Abuse of this power:
Although in Independent India, this power is rarely used. And the chances of abuse are therefore the chances for the abuse and misuse of this power is also rare, however, the chances for abuse of power this power are ever-present in the nation and the country. For example, A possible time when this power could be used could be the hypothetical situation wherein the Home Minister could get convicted of a crime by a court of law, and subsequently, the president would use his pardoning power to pardon the home minister. However, thankfully this situation has not been seen in India, till now.A classic example of abuse of this power could be the pardon of Richard Nixon by the president of the USA Gerald Ford.

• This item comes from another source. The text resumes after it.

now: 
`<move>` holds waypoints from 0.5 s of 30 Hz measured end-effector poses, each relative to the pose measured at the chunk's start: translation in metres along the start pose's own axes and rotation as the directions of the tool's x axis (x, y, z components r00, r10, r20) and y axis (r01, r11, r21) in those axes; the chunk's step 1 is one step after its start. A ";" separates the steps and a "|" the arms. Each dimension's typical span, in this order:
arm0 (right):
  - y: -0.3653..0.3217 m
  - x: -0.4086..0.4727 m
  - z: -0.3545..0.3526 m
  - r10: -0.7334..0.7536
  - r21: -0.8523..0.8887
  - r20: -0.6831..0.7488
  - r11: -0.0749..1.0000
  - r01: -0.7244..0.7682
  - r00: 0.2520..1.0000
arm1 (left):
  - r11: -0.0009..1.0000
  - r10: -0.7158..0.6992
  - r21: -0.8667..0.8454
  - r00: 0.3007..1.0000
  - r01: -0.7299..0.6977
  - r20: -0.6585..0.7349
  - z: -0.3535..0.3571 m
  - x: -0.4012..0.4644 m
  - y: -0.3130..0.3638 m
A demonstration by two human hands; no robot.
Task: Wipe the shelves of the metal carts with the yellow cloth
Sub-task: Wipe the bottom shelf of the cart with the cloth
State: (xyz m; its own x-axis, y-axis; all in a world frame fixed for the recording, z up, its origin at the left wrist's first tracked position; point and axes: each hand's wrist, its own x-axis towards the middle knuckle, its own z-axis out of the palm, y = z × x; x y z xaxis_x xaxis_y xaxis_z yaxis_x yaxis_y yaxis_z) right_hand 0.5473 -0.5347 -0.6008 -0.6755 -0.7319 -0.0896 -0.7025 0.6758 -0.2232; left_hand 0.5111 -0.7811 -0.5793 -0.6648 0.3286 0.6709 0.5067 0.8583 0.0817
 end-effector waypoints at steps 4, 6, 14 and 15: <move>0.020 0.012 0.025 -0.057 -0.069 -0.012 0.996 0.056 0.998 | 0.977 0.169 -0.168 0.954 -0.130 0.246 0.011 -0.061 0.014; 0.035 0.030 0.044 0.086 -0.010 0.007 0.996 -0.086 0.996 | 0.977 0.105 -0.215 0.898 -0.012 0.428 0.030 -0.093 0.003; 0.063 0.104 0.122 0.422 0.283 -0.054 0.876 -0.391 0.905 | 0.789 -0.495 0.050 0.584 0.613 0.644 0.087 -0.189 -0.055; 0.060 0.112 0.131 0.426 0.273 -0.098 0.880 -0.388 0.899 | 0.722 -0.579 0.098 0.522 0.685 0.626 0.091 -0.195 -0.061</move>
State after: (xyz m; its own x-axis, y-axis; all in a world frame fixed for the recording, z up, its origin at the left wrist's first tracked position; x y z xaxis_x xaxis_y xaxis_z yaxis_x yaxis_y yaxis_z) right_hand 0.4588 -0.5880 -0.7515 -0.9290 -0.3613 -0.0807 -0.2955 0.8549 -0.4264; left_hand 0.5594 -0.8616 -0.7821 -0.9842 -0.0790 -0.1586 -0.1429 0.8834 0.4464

The pardoning power granted to the President is vert essential as it corrects the errors of the judiciary by eliminating the impact of the conviction without addressing the accused’s guilt or innocence. Mercy is usually delayed due to the complicated and time taking processes introduced by the government and political considerations, otherwise, it was an easy process. There appears an urgent need to bring forward amendments in law to make sure that pardoning takes place under Article 72 of the constitution of India without any delay.
There should be a tie frame allocated to deliver the cases which involve pardoning to prevent any kind of distress or trauma to the applicant. As far as the tussle over the judicial review, neither there should not be too much interference from the Constitution nor the pardoning power should be made absolute.
The combination of the democratic government and firm government should be firm. If the power is exercised in a proper sense and not misused by the executive, it will be sufficient to remove the flaws present in the judiciary.